## Instructions for the task
Transcribe the closing lines of the listing exactly, starting at the one that contains "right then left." and including the last.

%%

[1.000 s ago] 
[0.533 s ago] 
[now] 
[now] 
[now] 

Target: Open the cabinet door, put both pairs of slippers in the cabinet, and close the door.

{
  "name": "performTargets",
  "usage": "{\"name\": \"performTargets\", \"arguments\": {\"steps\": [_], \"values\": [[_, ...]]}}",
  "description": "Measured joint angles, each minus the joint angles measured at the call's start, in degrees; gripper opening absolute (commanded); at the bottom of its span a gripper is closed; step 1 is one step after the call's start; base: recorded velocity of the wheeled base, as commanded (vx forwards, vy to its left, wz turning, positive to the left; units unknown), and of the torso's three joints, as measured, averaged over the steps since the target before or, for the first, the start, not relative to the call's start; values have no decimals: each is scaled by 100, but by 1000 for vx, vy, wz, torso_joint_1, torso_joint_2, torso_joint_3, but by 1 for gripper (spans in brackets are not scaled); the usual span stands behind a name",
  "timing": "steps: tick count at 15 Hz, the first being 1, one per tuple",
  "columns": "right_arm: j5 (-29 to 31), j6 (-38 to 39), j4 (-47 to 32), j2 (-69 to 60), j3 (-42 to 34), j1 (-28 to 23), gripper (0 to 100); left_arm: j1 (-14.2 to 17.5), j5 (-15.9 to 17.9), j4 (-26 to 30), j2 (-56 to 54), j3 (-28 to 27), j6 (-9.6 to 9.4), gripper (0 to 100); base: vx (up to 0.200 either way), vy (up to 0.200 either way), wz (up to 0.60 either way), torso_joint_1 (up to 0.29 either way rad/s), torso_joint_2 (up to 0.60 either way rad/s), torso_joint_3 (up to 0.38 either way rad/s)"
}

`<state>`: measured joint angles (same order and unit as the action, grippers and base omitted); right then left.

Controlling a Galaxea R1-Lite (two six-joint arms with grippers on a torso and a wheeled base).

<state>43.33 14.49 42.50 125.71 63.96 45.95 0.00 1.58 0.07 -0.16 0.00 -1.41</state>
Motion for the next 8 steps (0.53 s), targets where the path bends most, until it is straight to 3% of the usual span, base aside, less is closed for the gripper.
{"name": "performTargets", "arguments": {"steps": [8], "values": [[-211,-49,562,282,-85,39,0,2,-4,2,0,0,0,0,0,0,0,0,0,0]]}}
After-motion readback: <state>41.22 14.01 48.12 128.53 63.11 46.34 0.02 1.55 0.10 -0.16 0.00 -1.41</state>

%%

## Exercise answer
`<state>`: measured joint angles (same order and unit as the action, grippers and base omitted); right then left.

Controlling a Galaxea R1-Lite (two six-joint arms with grippers on a torso and a wheeled base).

<state>43.33 14.49 42.50 125.71 63.96 45.95 0.00 1.58 0.07 -0.16 0.00 -1.41</state>
Motion for the next 8 steps (0.53 s), targets where the path bends most, until it is straight to 3% of the usual span, base aside, less is closed for the gripper.
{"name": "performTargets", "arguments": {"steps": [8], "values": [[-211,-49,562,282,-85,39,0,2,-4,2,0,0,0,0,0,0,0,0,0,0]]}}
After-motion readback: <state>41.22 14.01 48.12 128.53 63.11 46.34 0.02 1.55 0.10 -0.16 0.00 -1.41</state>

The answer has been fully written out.